Saturday 22 July 2017

David Beckham's China Facebook post prompts backlash

By Lucy Mapstone

He kicked up a bit of a fuss by later amending his original post.

David Beckham has prompted a backlash from fans after posting about his trip to China on Facebook.

The retired footballer spent time in Chinese city Shanghai and Hong Kong, an autonomous territory of China, at the weekend for promotional purposes, and he wrote on his social media page that he had a “Great 48 hours in China” along with a video of his time there.

But fans of the star quickly called him up on the distinction of his locations, with one writing: “This is Hong Kong not China. Thank you for visiting us David.”

“Please change to ‘Great 48 hours in Hong Kong’. We have our own government, currency, even football team!” one suggested.

Another added: “I like you, but sorry, Hong Kong is Hong Kong. We are totally different from China!”

Around an hour later, David edited his status to read: “Great 48 hours in Shanghai and Hong Kong.”

But the damage was done as the edit was still visible on his Facebook page, which has over 54.5 million likes.

People responded to the British sportsman’s change by pointing out that Hong Kong is part of China, and many said that he should not have rectified his message.

One social media user wrote: “Why edited your post? You were absolutely correct, Hong Kong is undoubtedly part of China (Just Google Hong Kong handover ceremony lol).
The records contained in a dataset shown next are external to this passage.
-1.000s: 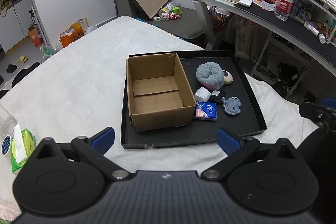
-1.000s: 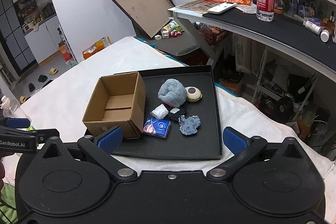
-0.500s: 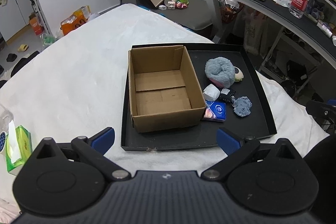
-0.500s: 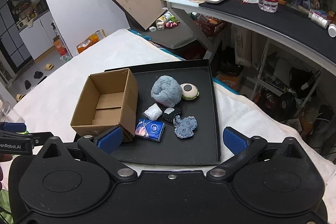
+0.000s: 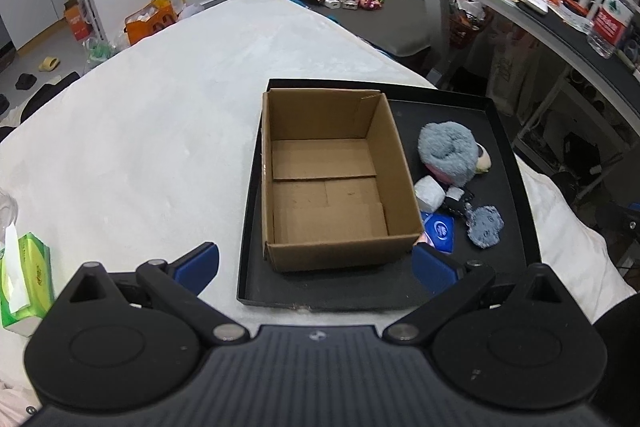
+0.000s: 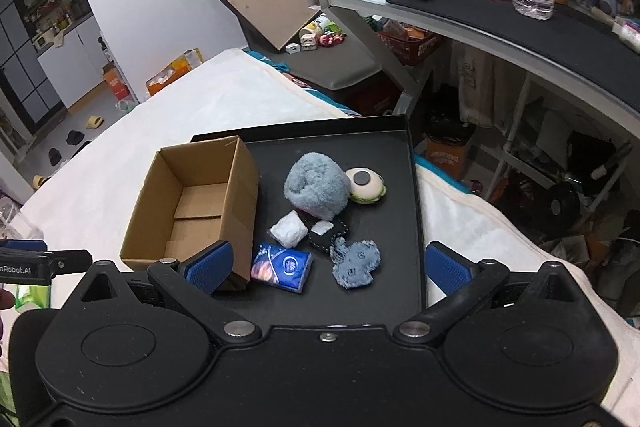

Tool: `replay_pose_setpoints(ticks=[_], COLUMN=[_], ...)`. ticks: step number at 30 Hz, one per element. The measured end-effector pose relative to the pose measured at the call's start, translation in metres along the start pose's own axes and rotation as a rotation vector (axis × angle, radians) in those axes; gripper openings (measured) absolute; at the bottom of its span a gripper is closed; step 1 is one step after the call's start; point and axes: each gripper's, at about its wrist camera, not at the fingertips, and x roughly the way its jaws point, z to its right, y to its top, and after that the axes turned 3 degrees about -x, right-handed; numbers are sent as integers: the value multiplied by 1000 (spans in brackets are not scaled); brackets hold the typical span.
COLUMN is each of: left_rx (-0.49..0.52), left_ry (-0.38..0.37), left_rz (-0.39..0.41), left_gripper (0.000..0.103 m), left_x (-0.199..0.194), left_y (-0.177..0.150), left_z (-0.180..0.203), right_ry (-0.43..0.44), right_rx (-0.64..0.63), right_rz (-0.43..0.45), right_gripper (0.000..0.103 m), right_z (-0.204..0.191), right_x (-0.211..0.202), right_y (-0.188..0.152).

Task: Organize soft objects
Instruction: 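Move the right gripper to the grey fluffy plush and close on it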

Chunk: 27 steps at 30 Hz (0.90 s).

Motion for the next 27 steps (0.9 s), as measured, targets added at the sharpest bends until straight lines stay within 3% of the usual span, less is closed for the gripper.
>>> replay_pose_setpoints(ticks=[14,27], left_rx=[-39,-52], left_ry=[17,70], left_rz=[-54,-102], left_gripper=[100,96], left_x=[46,85], left_y=[28,38], left_z=[-9,-15], right_ry=[79,121], right_rx=[62,207], right_rz=[-51,-5], right_gripper=[103,103], right_z=[12,39], right_x=[55,103], right_y=[26,35])
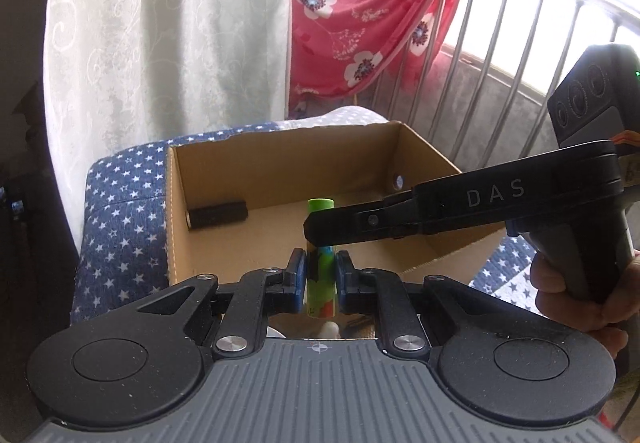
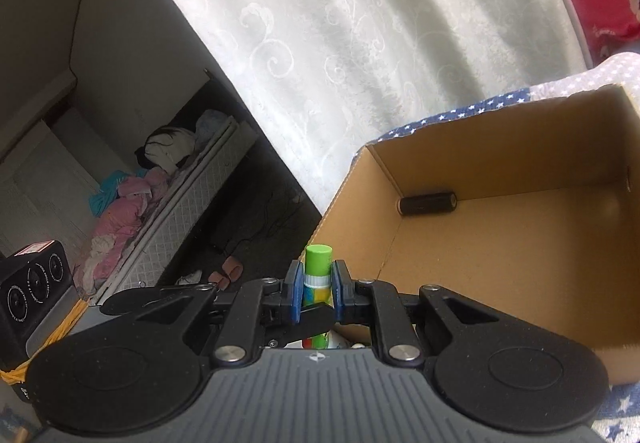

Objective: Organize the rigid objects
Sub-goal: 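Lower the green stick into the cardboard box and open the right gripper, then grasp the black oval object standing in the tape roll with the right gripper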

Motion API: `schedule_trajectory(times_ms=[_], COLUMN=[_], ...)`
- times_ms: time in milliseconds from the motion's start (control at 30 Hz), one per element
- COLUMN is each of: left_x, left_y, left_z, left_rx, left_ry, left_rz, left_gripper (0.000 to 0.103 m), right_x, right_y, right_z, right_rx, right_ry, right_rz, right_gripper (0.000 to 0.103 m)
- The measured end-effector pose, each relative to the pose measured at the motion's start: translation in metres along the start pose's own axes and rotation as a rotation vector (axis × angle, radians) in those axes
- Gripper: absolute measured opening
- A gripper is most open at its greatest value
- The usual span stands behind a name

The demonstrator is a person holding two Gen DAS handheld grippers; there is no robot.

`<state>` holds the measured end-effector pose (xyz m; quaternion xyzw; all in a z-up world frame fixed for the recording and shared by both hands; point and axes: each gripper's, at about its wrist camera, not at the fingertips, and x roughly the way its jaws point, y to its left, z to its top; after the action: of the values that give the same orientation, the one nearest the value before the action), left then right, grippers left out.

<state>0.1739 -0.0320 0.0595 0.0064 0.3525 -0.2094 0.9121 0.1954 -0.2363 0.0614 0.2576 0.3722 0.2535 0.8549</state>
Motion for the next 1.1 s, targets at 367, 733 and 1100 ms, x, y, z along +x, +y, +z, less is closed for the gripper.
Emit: schedule_trajectory(times_ms=[367,733,1100], left_x=[0.069,0.029,-0.056], left_y=[0.039,0.041,0.039], left_z=[0.015,0.022,-0.016], left_rx=[-0.031,-0.013,-0.047], left_ry=[0.183,0.061,-0.102], left_rz=[0.082,0.139,0.088], left_gripper=[0.017,0.034,0.044], right_x=[0.106,0.097,-0.05], right_y=[-0.061,-0.065,-0.032], right_z=[0.046,0.054,0.019], right_rx=[0.181,0.198,0.08], right_ry=[0.306,0.291,0.025], right_rz=[-0.091,-0.082,-0.032], right_gripper=[0.018,0.02,0.021])
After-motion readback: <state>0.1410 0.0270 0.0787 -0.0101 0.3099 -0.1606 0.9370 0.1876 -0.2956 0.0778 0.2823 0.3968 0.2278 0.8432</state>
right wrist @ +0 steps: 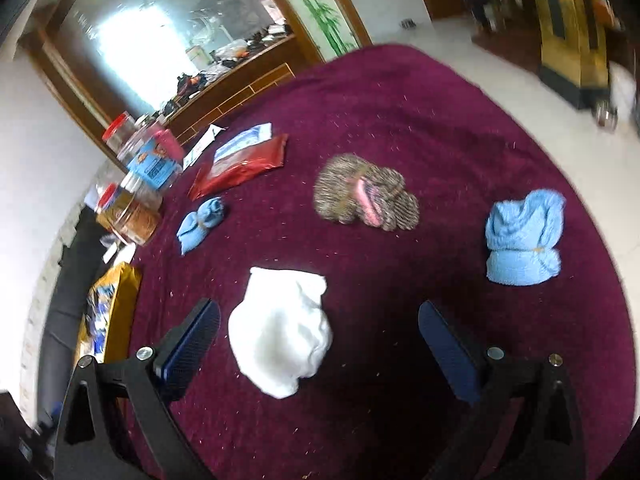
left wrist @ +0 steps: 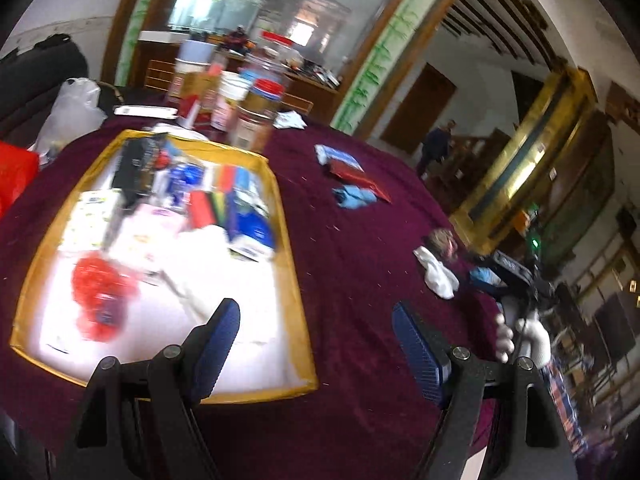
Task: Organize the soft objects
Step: 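Grasp the knit beanie hat from the pile with the right gripper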
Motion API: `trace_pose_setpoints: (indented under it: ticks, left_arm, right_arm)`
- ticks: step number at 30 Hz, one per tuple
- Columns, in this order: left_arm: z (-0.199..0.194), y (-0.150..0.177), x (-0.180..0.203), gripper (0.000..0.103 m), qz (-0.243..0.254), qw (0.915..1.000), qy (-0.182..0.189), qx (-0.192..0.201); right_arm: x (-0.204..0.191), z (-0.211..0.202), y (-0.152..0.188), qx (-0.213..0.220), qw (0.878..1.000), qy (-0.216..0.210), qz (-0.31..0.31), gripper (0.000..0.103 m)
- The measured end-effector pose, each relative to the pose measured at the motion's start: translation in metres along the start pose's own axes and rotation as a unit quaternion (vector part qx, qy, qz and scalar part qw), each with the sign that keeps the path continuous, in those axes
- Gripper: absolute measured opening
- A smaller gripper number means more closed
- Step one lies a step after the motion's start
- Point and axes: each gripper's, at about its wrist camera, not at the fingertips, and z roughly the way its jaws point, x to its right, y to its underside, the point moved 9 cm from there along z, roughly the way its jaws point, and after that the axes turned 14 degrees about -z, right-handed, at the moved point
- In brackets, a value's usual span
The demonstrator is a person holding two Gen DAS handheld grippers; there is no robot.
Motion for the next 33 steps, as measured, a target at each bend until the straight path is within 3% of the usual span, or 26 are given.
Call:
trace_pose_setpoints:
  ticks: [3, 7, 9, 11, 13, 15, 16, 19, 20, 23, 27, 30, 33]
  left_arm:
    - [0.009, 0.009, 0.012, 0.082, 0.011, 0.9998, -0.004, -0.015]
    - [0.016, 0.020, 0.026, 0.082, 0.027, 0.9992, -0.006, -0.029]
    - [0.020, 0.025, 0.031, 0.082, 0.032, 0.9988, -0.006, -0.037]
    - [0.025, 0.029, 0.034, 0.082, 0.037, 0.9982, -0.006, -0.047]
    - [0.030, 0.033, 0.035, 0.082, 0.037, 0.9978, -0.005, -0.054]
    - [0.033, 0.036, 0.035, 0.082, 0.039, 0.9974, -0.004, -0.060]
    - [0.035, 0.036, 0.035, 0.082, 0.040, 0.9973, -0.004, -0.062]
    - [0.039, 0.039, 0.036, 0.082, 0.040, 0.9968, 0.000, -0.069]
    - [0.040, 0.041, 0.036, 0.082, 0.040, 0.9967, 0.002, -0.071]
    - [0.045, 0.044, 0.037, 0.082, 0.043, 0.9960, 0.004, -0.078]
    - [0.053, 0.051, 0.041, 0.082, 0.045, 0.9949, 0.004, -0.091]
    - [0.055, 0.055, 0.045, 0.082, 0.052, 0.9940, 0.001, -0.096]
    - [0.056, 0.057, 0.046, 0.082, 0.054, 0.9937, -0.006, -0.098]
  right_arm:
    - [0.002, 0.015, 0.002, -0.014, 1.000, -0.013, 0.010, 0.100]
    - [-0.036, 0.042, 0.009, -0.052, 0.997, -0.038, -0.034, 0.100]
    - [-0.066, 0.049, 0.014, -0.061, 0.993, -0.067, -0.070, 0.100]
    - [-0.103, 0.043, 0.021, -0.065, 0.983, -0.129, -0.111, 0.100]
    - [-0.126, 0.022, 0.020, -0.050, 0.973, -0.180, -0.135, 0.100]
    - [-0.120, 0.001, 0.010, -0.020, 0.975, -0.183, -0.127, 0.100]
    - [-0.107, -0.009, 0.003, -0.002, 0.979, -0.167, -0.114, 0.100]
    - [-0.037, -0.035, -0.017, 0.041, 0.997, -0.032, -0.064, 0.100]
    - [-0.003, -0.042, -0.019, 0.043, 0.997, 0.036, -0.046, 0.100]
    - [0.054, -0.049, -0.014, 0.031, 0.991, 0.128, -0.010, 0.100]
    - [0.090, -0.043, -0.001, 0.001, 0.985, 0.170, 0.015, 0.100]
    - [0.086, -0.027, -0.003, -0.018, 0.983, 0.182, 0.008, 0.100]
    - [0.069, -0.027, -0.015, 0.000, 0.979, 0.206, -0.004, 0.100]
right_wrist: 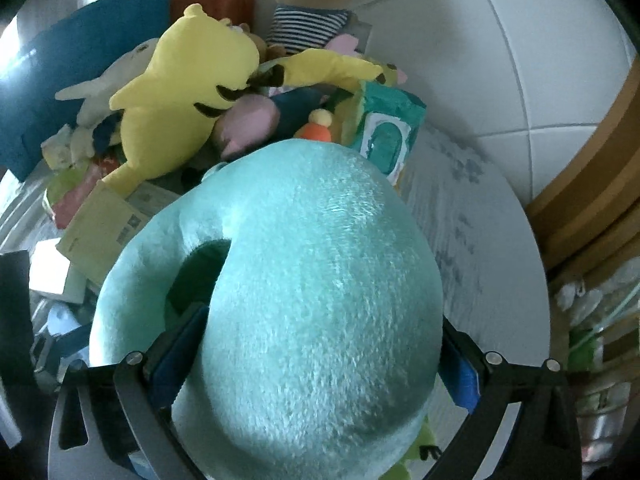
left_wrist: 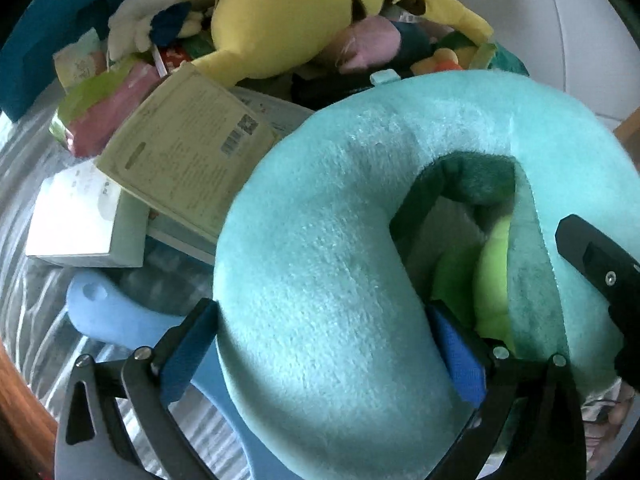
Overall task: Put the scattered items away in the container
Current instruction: 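Grasp the teal neck pillow with both grippers from either side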
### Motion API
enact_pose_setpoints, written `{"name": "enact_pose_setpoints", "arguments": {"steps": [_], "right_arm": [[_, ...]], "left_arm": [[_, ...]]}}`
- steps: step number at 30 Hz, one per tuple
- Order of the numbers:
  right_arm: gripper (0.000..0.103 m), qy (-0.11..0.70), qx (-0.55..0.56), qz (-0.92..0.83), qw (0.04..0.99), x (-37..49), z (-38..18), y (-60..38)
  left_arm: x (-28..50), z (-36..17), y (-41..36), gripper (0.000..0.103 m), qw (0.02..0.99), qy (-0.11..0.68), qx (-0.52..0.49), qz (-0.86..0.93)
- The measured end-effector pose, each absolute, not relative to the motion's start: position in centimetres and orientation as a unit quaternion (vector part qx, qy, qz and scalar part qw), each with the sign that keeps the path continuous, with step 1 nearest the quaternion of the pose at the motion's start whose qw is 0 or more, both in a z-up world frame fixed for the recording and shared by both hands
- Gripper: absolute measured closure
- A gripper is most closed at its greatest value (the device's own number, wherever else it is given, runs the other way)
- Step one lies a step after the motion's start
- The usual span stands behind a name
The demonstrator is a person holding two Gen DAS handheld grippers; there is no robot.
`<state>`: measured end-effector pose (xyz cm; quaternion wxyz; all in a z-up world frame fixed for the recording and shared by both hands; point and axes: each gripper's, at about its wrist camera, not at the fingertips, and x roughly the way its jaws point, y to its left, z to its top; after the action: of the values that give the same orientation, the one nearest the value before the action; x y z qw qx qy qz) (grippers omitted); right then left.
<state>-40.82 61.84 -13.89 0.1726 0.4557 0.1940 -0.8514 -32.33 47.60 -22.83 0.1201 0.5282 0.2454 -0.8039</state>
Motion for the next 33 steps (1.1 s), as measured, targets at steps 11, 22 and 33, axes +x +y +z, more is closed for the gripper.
{"name": "enact_pose_setpoints", "arguments": {"steps": [11, 22, 33], "right_arm": [[0.0, 0.254, 0.451, -0.842, 0.152, -42.5, -15.9, 60.3], [0.0, 0.24, 0.462, -0.837, 0.169, -43.6, -16.7, 60.8], [0.0, 0.161, 0.47, -0.844, 0.201, -44.4, -17.5, 62.2]], "left_arm": [[-31.4, -23.1, 48.3, 0.0, 0.124, 0.241, 0.531, -0.802], [-30.9, -23.8, 48.5, 0.001, 0.115, 0.251, 0.516, -0.811], [-30.9, -23.6, 49.2, 0.004, 0.124, 0.237, 0.499, -0.824]]}}
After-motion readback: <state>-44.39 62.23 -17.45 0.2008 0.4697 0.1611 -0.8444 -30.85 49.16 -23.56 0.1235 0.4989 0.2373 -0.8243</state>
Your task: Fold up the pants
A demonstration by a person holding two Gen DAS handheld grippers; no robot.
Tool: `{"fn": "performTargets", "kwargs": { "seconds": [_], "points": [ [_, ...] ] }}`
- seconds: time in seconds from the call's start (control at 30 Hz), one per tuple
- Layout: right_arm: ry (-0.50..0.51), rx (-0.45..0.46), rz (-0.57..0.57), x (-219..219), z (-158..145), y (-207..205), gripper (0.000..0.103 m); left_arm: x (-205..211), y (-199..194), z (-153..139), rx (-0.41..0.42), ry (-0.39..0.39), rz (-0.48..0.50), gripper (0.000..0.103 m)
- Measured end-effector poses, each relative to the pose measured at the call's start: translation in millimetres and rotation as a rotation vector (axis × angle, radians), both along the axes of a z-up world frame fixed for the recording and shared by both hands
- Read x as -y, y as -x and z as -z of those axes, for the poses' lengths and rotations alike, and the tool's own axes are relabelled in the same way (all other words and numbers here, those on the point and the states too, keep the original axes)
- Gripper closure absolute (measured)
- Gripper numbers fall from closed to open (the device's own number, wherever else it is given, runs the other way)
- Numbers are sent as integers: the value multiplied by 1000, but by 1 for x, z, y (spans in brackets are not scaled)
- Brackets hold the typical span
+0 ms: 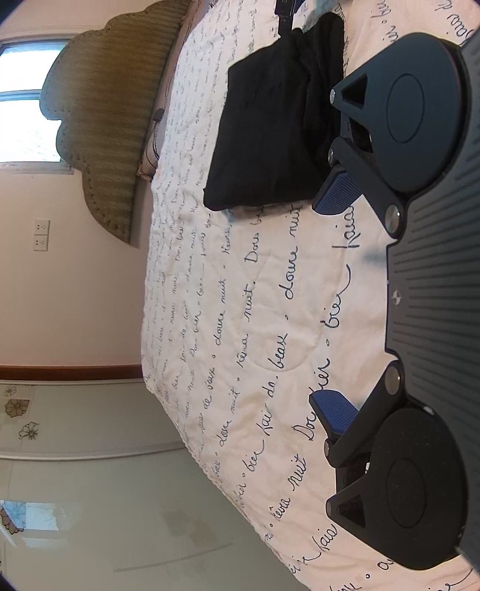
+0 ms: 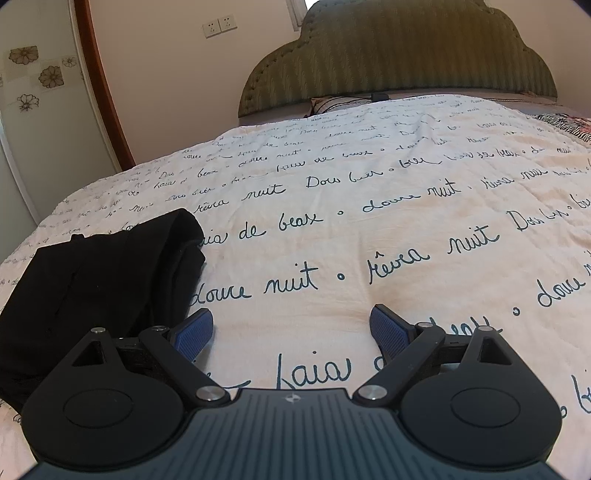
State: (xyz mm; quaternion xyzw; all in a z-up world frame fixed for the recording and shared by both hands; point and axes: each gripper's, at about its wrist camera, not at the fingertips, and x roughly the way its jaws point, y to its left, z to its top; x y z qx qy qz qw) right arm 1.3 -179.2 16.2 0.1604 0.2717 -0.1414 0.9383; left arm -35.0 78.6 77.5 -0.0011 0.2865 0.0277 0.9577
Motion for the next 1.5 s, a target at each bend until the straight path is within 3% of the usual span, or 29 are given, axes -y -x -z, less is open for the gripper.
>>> {"fn": "performTargets", "kwargs": {
  "seconds": [0.77, 1.17, 1.5],
  "points": [
    [-7, 5, -2, 1, 0, 1, 10, -16, 23, -23, 47, 16, -38, 1],
    [-5, 4, -2, 1, 0, 1, 10, -4, 0, -7, 13, 11, 6, 1],
    [-1, 1, -2, 0, 0, 1, 10, -14, -8, -2, 1, 40, -23, 1]
  ]
}}
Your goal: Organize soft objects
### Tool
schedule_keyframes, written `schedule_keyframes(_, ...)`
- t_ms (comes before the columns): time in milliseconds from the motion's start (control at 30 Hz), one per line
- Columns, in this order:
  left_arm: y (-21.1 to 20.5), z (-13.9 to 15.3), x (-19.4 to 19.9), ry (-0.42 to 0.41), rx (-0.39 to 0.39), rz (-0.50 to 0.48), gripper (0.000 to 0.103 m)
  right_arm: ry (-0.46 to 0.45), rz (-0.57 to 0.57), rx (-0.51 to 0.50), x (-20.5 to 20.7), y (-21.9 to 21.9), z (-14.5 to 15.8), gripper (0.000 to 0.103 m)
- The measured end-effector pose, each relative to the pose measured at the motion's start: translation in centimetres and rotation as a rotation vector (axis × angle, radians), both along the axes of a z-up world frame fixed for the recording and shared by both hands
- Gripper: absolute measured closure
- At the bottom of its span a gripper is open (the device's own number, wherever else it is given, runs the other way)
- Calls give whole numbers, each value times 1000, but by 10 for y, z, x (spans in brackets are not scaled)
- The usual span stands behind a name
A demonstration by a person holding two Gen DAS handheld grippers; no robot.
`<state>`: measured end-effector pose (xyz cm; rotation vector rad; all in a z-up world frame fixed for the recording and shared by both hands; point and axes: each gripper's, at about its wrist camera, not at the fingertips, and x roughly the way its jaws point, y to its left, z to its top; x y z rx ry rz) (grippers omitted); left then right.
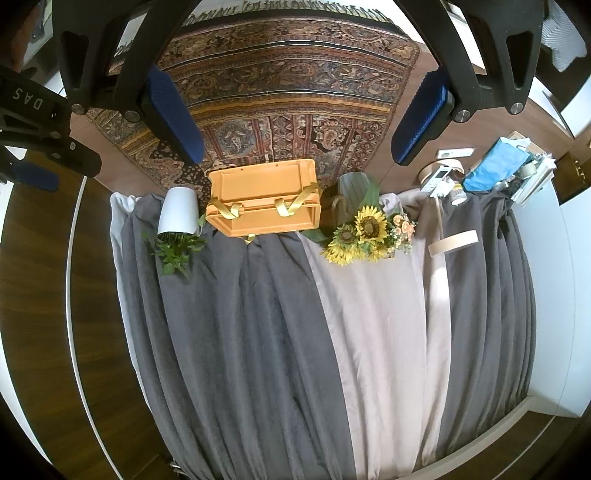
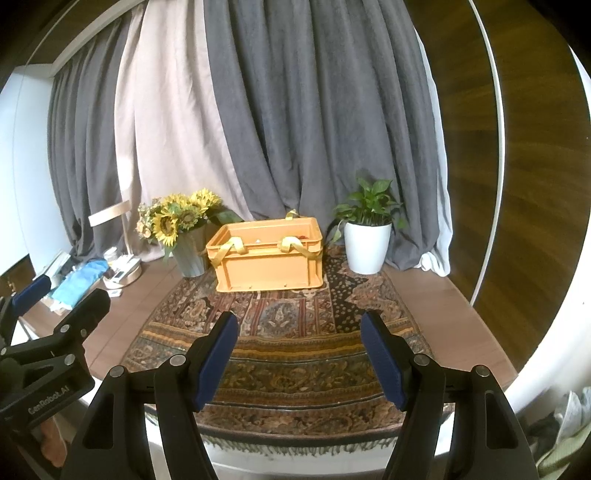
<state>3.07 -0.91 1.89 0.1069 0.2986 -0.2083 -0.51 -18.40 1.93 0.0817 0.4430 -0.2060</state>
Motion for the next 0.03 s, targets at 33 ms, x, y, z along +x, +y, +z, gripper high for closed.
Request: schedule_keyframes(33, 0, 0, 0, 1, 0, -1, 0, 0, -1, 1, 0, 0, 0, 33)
Anyway, it’s good to see someone finally realise that Hong Kong is merely an administrative district of China, just same level as Shanghai.”

Another commented: “Believe it or not, Hongkong belongs to People’s Republic of China!”

Others were pleased to see his amendment, as one fan wrote: “David, Your modification is appreciated! Welcome to HONG KONG!”

Hong Kong is an autonomous administrative division of the Republic of China, and largely governs itself under the “one country, two systems” principle, with its own laws and political outlook.

Hong Kong was returned to China from the UK in 1997 after over 150 years of British rule.